First of all, while I use TextTest, I'm fortunate to be surrounded
by TextTest experts such as Goeff and Johan here at Carmen, so I'm
not a TextTest expert by any measure. I probably use it in an non-
optimal way. For really good answers, I suggest using the mailing
list at sourceforge:
http://lists.sourceforge.net/lists/listinfo/texttest-users
For those who don't know, TextTest is a testing framework which
is based on executing a program under test, and storing all
output from such runs (stdout, sterr, various files written
etc). On each test run, the output is compared to output which is
known to be correct.

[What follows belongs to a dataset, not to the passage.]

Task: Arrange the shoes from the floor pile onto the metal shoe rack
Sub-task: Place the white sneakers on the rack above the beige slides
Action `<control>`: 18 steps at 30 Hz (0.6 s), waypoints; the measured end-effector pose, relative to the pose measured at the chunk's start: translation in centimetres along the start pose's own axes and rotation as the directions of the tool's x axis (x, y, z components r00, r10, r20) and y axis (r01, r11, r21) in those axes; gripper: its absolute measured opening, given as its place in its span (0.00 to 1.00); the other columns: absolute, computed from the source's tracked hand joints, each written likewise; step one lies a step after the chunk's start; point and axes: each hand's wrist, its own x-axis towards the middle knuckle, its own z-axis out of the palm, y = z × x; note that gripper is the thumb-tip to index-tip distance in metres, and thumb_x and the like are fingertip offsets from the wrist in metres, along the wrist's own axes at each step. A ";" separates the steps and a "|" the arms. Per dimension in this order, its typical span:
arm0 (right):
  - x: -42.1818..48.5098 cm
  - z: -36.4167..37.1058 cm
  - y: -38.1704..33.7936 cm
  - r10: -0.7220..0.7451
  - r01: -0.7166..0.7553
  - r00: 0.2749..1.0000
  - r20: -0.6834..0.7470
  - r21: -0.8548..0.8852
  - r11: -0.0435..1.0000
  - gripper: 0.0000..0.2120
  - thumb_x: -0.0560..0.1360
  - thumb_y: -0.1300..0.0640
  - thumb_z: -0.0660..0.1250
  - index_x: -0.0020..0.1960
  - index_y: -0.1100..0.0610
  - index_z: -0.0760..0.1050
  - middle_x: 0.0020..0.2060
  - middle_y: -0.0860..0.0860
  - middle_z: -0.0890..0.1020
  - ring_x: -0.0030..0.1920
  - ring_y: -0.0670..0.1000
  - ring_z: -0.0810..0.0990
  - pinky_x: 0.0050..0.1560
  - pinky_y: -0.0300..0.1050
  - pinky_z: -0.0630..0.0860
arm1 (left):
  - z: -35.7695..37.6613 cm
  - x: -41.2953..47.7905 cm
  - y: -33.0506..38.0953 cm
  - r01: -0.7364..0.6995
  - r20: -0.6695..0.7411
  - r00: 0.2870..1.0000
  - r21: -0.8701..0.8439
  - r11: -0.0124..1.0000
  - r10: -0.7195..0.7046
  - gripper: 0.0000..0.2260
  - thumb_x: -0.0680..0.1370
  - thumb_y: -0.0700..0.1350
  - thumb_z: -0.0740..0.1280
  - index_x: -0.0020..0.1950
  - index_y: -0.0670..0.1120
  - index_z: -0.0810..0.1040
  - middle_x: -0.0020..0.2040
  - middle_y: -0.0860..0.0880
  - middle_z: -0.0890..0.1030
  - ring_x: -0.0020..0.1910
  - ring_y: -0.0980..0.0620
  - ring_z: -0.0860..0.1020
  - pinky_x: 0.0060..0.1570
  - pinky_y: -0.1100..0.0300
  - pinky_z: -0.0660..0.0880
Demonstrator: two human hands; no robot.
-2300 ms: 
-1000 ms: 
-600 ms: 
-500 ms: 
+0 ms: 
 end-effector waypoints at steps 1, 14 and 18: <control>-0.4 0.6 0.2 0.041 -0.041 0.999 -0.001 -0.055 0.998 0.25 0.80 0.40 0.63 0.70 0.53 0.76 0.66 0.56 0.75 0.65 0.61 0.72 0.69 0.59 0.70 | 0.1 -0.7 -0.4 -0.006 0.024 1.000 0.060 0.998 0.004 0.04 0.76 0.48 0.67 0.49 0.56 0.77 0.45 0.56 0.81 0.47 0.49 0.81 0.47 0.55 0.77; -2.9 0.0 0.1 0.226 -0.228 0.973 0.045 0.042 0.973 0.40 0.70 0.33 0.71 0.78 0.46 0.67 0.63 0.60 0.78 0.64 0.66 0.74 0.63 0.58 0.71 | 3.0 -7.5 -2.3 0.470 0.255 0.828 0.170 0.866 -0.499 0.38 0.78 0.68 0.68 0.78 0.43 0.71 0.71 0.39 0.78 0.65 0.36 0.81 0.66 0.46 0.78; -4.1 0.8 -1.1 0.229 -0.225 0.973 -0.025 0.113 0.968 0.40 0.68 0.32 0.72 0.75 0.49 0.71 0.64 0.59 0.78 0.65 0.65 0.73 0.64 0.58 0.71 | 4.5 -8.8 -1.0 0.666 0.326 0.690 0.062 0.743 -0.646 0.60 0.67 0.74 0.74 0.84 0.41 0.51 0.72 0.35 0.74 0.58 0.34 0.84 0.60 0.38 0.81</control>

When there are differences, you can inspect
these with a normal diff tool such as tkdiff. In other words,
there are no test scripts that perform actual and expected values,
but there might be scripts for setting up, extracting results and
cleaning up.
Grig Gheorghiu wrote:
> I've been writing TextTest tests lately for an application that will be
> presented at a PyCon tutorial on "Agile development and testing". I
> have to say that if your application does a lot of logging, then the
> TextTest tests become very fragile in the presence of changes. So I had
> to come up with this process in order for the tests to be of any use at
> all:
The TextTest approach is different from typical unittest work,
and it takes some time to get used to. Having worked with it
for almost a year, I'm fairly happy with it, and feel that it
would mean much more work do achieve the same kind of confidence
in the software we write if would use e.g. the unittest module.
YMMV.
> 1) add new code in, with no logging calls
> 2) run texttest and see if anything got broken
> 3) if nothing got broken, add logging calls for new code and
> re-generate texttest golden images
I suppose its usefulness depends partly on what your application
looks like. We've traditionally built applications that produce
a lot of text files which have to look in a certain way. There are
several things to think about though:
We use logging a lot and we have a clear strategy for what log
levels to use in different cases. While debugging we can set a
high log level, but during ordinary tests, we have a fairly low
log level. What log messages gets emitted is controlled by an
environment variable here, but you could also filter out e.g.
all INFO and DEBUG messages from your test comparisions.
We're not really interested in exactly what the program does when
we test it. We want to make sure that it produces the right results.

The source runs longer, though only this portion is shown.